Verdolino estava desconfiado de que o seu casamento estava próximo do fim. Motivos para que essa suspeita se confirmasse não faltavam. As repetidas dificuldades com seus deveres nos assuntos domésticos de cama, mesa e banho não estavam ajudando.
Embora nunca tivesse tido o mais ínfimo motivo para duvidar da fidelidade da ilustre consorte – e que tivera o azar de casar com ele –, sentiu que o vento poderia mudar a qualquer instante e...
O alerta vermelho disparou no momento em que viu (ou imaginou) o olhar de cobiça da esposa: um pós-adolescente (calção de futebol e sem camisa) limpava um terreno baldio próximo.
Verdolino, meia idade, barrigudo e alcoólatra não tinha cacife para competir com um rapaz bonito, bem alimentado e que, provavelmente, frequentava alguma academia.
A partir desse instante, começou a dormir mal. Nos pesadelos recorrentes, a esposa protagonizava cenas inacreditáveis com diversos parceiros. O sujeito acordava encharcado em suor.
Diz a sabedoria popular que o ciúme trabalha com lentidão, macerando o veneno, injetando-o na corrente sanguínea dos infelizes. Quem há de duvidar?
No boteco do Frajola, tentou – incontáveis vezes – afogar a crise emocional com cerveja e cachaça. Tudo o que conseguiu foi uma série interminável de ressacas.
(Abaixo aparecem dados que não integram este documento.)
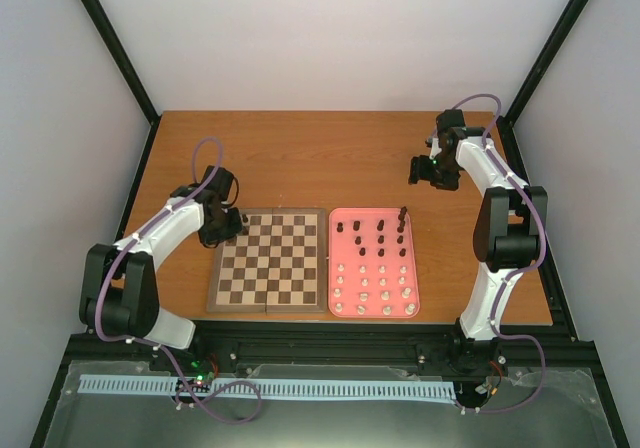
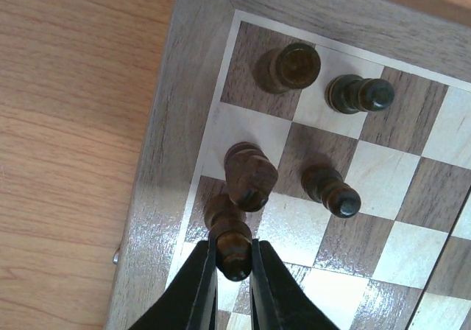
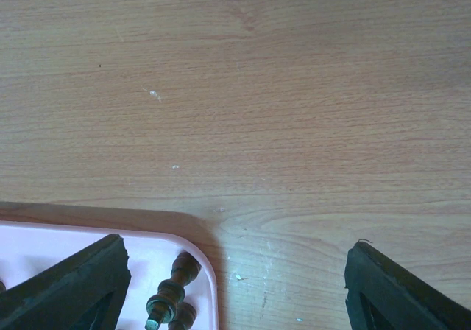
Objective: Set up the chess pieces on the board
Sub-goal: Place the chess piece on the chessboard.
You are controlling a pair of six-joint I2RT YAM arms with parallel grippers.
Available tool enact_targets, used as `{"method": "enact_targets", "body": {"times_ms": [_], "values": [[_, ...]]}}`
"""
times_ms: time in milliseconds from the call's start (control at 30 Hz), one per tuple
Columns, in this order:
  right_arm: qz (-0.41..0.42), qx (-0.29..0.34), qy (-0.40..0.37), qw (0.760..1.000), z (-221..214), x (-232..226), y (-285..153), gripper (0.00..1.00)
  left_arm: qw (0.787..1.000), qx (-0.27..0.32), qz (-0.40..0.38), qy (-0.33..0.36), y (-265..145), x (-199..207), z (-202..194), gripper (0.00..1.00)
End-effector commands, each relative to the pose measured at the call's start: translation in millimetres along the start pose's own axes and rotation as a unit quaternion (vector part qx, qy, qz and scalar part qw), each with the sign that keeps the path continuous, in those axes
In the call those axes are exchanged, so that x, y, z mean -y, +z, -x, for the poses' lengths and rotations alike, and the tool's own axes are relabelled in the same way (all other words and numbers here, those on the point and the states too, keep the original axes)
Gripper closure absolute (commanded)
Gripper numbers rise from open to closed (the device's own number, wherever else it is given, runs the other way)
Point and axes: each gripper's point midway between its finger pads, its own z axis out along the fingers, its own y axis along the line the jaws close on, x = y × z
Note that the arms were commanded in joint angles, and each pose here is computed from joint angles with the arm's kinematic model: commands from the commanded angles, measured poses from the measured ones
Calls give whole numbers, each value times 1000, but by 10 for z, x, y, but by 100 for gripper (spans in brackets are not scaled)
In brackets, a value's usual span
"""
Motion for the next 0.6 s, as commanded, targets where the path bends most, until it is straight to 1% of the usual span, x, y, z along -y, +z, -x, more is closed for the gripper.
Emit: {"method": "enact_targets", "body": {"times_ms": [0,267,367,567], "values": [[2,13,-1,1000,24,9,-81,21,1000,-26,7,-4,11,-74,-138,93],[1,12,-1,1000,22,15,-77,21,1000,-30,3,-3,37,-52,-143,93],[0,11,-1,1000,21,18,-71,21,1000,-30,1,-2,30,-49,-147,89],[2,11,-1,1000,19,14,-66,21,1000,-31,-4,-1,-3,-49,-174,87]]}}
Um dia, próximo do desespero, desabafou com o Zé Currumaça. Contou que estava ficando encurvado. O medo de estar carregando um par de chifres pesava uma tonelada.
O amigo ouviu atento. Depois, quando o silêncio substituiu aquela saraivada de desespero, decretou:
– Vancê precisa marcá uma consurta com Madami Ismerarda. Ela lê o futuro no Tarô. Cê sabe, as carta não mente!
Sem saber resolver os problemas do cotidiano pelas vias da razão, o sujeito se deixou arrastar até o covil, digo, o templo da famosa cartomante.
Enquanto aguardava pela leitura dos desígnios do destino, envolto em uma mistura de incenso de patchouli com flores mortas, Verdolino se sentiu mal e quase vomitou.
– Sou um fraco, reconheceu para o amigo (que parecia imune àquele festival de aromas desagradáveis).
O cenário pouco arejado, digamos assim, acionou o gatilho da imaginação. Era como se ele estivesse participando de algum velório, provavelmente o próprio féretro.
– Cuidado c’as visage, avisou Zé Currumaça.
– Quero ir embora, disse Verdolino.
– O quê? Num vai isperá pelas carta?
– Não quero saber mais disso. Quero ir para casa.
– Quequiéisso? Vancê tá perdendo as estribeira?
– ?!?!?!
– Nóis veio cá prá vê as carta e nóis vai vê essa porquera. Num seje jaguara e sussegue o facho!
Sem alternativa, o infeliz sentou no primeiro banco mocho que encontrou. Levou as mãos ao rosto e chorou. Um choro lento, amargurado, e que foi aumentando a cada segundo até desaguar em histeria.
Entre um soluço e outro, Madame Esmeralda apareceu subitamente ao lado de Verdolino e pousou o braço no ombro do sujeito.
O susto foi monumental. O descontrole urinário, também.
Ao perceber que havia molhado a roupa, Verdolino mergulhou na catatonia. Foi preciso chamar o SAMU. Ficou internado no hospital três dias.
Antes de voltar para o lar doce lar chamou um corretor de imóveis, queria vender a casa. E assim foi feito. Foi morar, com a esposa, no subúrbio.
Encostado na porta do bar Grenal, mascando um pedaço de gengibre, Betão da Penha acompanhou a chegada da mudança. A vida está repleta de surpresas, disse para si mesmo. E ficou alegre – como talvez possa ficar alegre o leão baio quando decide qual é a ovelha que vai devorar.